Do you need an Accountability partner?

Yes, you probably do.

Maybe you want to lose weight. Find a partner. Leave a partner. Get a better handle on managing your emotions, start a business, run a marathon.

Whatever it is you want to change – it’s not going to be easy.

I’ve accomplished some big things that took a lot more effort than opening a bag of chips and binge watching Netflix (which, left in my natural state, I could do all day). Writing two books, opening a retail store, creating a freelance writing business and being a very intentional parent.

This shit took work. And a lot of the time, I didn’t want to do the work.

I’ve used all sorts of motivational tricks. Two of my favourite, from the book The Willpower Instinct, are publically announcing I was going to do something, and visualizing myself failing. I actually find the dread of failure more motivating than daydreaming about success. But by far my most successful trick is having an accountability partner.

I had accountability partners before I knew that there was a name for it (apparently it’s a concept rooted in religion and I’m an atheist, so I just hadn’t heard of it).

My accountability partners were a couple of friends I could be 100% authentic and vulnerable with, that I could text and request a no holds barred kick in the ass.
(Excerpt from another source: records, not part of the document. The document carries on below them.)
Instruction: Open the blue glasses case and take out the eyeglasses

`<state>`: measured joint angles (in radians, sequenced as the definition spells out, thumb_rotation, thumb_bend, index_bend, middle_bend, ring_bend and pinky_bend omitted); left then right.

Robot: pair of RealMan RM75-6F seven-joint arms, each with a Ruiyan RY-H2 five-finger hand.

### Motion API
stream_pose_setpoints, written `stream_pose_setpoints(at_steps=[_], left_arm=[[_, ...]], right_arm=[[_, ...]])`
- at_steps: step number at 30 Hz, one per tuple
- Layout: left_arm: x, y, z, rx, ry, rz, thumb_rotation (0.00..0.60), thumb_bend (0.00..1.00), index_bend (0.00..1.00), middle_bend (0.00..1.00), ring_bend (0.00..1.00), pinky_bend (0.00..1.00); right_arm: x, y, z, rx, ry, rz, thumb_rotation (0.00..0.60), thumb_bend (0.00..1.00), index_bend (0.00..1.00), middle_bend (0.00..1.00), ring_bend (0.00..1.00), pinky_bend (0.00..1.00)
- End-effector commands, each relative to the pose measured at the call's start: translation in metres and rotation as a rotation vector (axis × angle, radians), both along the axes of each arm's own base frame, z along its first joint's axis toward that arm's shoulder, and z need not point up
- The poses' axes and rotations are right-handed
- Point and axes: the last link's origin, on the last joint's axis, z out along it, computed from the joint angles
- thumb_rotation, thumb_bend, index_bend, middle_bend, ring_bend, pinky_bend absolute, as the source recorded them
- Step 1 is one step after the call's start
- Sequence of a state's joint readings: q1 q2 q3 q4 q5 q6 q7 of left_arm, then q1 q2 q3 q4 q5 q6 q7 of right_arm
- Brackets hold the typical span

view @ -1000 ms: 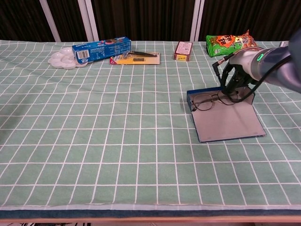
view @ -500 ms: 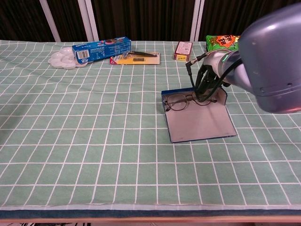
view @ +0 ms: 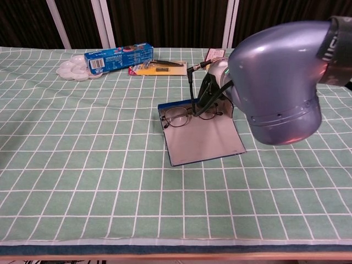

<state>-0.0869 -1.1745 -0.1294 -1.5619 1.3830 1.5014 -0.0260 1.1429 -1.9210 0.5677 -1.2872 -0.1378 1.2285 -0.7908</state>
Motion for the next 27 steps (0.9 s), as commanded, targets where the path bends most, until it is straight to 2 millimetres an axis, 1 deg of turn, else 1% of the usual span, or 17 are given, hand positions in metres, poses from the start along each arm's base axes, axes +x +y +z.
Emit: stream_pose_setpoints(at_steps=[1,13,27], left_arm=[[0.000,0.000,0.000,0.001,-0.001,0.000,0.600,0.01,0.00,0.00,0.00,0.00],[0.000,0.000,0.000,-0.001,0.004,-0.003,0.600,0.01,0.00,0.00,0.00,0.00],[0.000,0.000,0.000,0.001,0.006,-0.001,0.600,0.01,0.00,0.00,0.00,0.00]], right_arm=[[0.007,-0.002,-0.002,-0.022,-0.051,-0.009,0.600,0.51,0.60,0.99,1.00,0.98],[0.013,-0.006,-0.004,-0.058,-0.174,-0.051,0.600,0.51,0.61,0.99,1.00,0.98],[0.018,-0.004,-0.013,-0.080,-0.278,-0.070,0.600,0.51,0.63,0.99,1.00,0.98]])
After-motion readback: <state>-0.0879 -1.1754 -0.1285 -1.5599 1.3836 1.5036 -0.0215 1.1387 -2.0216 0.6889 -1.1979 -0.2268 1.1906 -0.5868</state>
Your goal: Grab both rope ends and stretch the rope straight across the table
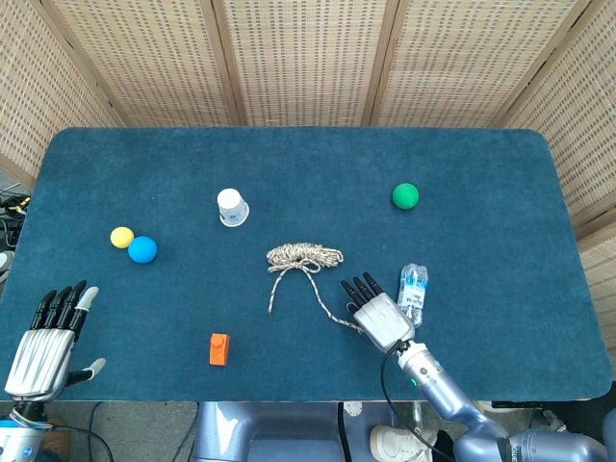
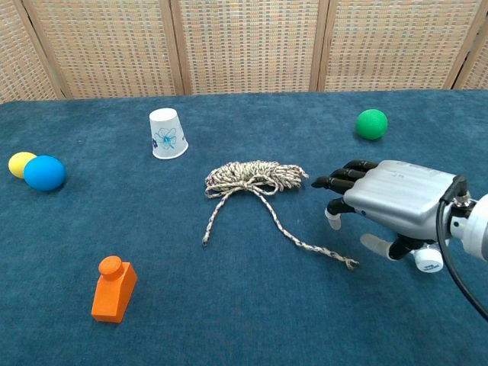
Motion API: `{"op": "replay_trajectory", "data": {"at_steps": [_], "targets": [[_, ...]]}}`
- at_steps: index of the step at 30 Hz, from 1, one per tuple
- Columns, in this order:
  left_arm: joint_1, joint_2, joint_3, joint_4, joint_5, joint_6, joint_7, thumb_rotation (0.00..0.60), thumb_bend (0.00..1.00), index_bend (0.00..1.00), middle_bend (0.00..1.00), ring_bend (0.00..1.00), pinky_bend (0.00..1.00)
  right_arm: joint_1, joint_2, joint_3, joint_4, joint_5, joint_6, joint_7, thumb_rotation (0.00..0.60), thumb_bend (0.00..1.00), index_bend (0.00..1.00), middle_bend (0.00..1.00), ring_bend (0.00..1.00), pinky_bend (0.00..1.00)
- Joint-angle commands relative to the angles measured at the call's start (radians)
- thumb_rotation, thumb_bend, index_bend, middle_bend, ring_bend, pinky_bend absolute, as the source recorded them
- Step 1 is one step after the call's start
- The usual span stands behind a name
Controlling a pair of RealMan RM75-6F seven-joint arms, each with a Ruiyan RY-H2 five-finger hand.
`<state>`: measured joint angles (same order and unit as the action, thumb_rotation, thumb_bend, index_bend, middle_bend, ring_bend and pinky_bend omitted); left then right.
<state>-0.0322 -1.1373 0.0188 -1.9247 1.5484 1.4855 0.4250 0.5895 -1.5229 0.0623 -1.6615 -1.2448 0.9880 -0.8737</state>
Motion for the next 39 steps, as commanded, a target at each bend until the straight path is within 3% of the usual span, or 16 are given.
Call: {"op": "replay_trajectory", "data": {"at_steps": [1,11,23,39], "targets": [[0.001,-0.001,0.002,0.000,0.002,0.001,0.002,0.600,0.00,0.00,0.00,0.00,0.00,-0.015,-0.002,0.042,-0.057,0.109,-0.003,0.115,0.600,0.23,0.35,0.00,0.00,0.00],[-0.001,-0.001,0.001,0.002,-0.003,0.002,0.001,0.600,0.00,0.00,0.00,0.00,0.00,0.023,-0.080,0.055,-0.014,0.294,0.012,0.096,0.600,0.22,0.46,0.00,0.00,0.00],[-0.004,-0.003,0.001,0.002,-0.007,0.000,0.005,0.600,0.00,0.00,0.00,0.00,0.00,0.059,-0.126,0.048,0.014,0.371,0.047,0.067,0.600,0.32,0.47,0.00,0.00,0.00],[-0.006,-0.006,0.004,0.001,-0.009,-0.003,0.012,0.600,0.00,0.00,0.00,0.00,0.00,0.082,-0.147,0.021,0.027,0.398,0.063,0.078,0.600,0.33,0.50,0.00,0.00,0.00]]}}
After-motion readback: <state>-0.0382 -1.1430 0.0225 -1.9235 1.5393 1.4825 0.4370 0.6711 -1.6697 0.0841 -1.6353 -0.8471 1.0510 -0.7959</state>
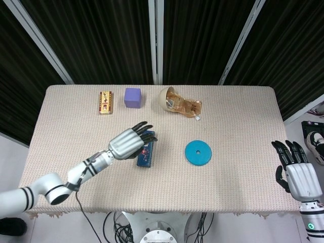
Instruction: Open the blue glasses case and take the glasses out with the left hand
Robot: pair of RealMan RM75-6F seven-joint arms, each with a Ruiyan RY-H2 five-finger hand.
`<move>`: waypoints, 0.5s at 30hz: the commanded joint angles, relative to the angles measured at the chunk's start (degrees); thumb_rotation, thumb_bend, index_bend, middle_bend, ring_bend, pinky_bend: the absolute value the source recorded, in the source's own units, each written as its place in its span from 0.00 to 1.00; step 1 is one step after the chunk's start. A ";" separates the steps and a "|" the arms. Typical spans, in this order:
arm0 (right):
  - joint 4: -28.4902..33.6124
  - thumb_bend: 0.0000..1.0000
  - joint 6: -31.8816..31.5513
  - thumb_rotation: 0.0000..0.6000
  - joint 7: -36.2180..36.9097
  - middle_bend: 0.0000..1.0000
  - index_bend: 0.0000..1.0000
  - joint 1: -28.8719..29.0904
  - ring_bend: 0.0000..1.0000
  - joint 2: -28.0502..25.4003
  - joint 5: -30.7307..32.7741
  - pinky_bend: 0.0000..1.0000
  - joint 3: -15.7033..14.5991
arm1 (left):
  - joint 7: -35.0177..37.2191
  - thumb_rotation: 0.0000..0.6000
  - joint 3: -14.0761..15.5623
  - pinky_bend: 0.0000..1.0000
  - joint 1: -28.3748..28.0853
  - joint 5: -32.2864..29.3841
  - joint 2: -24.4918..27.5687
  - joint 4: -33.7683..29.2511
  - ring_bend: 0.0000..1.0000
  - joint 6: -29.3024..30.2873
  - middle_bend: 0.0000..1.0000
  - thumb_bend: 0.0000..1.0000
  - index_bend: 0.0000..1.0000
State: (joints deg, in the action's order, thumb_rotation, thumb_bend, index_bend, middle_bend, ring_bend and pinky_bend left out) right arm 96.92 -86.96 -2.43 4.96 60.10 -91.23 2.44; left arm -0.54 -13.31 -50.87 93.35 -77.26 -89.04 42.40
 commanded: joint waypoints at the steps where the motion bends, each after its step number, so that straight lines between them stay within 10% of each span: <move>1: -0.11 0.77 0.11 1.00 0.20 0.12 0.00 -0.14 0.00 0.08 0.26 0.00 -0.08 | 0.91 1.00 -1.22 0.01 -5.76 -3.03 -5.61 5.29 0.03 -5.68 0.21 0.64 0.21; 15: -2.16 0.77 -0.34 1.00 2.43 0.12 0.00 -0.72 0.00 0.84 0.70 0.00 -0.09 | -8.83 1.00 1.09 0.00 -13.18 -18.55 -13.87 16.44 0.03 -16.66 0.24 0.63 0.24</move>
State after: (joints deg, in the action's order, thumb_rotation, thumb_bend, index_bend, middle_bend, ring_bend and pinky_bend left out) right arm 94.82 -87.25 -0.08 4.26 60.89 -90.51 2.32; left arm -7.74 -12.94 -63.27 76.80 -90.19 -73.95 26.76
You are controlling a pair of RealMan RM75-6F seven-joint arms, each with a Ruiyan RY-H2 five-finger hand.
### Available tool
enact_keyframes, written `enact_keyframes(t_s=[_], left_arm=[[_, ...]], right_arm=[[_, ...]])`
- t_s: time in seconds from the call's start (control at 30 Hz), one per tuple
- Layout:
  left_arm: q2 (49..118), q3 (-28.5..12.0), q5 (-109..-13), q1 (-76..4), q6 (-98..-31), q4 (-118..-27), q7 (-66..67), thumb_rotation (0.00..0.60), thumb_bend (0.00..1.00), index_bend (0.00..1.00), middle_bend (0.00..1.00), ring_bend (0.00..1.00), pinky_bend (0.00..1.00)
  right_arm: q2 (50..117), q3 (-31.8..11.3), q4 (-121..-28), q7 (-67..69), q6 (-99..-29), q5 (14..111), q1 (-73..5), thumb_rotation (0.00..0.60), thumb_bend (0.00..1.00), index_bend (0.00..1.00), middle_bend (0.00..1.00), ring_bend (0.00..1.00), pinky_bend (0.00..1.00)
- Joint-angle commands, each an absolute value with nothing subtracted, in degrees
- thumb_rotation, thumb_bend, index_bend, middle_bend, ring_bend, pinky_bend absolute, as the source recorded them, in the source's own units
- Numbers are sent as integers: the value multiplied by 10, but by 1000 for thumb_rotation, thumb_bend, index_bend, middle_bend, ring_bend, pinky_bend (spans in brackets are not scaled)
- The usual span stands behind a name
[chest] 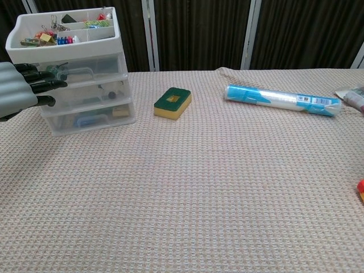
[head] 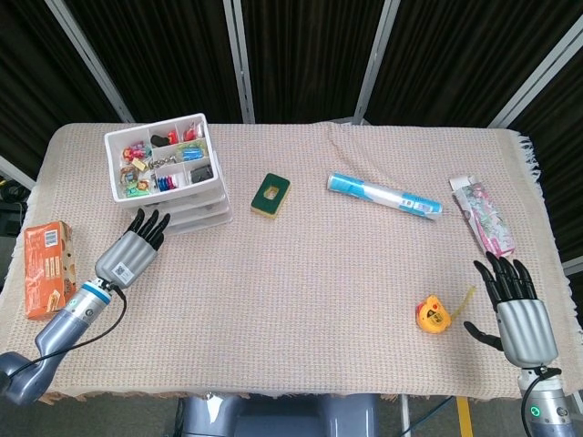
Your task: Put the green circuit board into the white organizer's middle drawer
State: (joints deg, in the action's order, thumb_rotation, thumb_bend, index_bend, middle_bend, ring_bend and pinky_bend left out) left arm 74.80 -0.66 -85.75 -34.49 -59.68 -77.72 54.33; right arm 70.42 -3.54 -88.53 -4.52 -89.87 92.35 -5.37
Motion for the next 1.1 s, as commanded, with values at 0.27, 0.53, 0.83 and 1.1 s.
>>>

When I was seeing a counselor regularly, those trusted friends knew everything the counselor wanted me to work on, and it was a hell of a lot cheaper going to them for advice and asking them for the reality check than the $180 an hour counselor.

I stumbled on this great article about accountability partners and how to choose one. Basically, you want someone with some experience with what you’re going through, or at least the ability to empathize and related their different experiences in a way that resonates. You want someone honest, and someone you can trust with your deepest fears.

I have an accountability relationship with a friend right now where we’re learning together. I had a rough year in 2015 and gained weight well outside my comfort zone, and she’s working on getting down to a healthier weight as well. We have fitness goals as well – I’m going to run a half marathon in September, and a full marathon on my 39th birthday next year. We’re following the realistic advice set out in James Fell’s Lose it Right book, and I’m leaning on a few more experienced runners in my social circle for advice.

One of the best side effects of having an accountability partner is the deeper relationship I’ve built with these friends. In her book The Gifts of Imperfection: Let Go of Who You Think You’re Supposed to Be and Embrace Who You Are, my hero Brene Brown, says that “Authenticity is a collection of choices that we have to make every day. It’s about the choice to show up and be real. The choice to be honest. The choice to let our true selves be seen.”

Whatever it is you want to accomplish, find a friend to help you do it. Let them see you.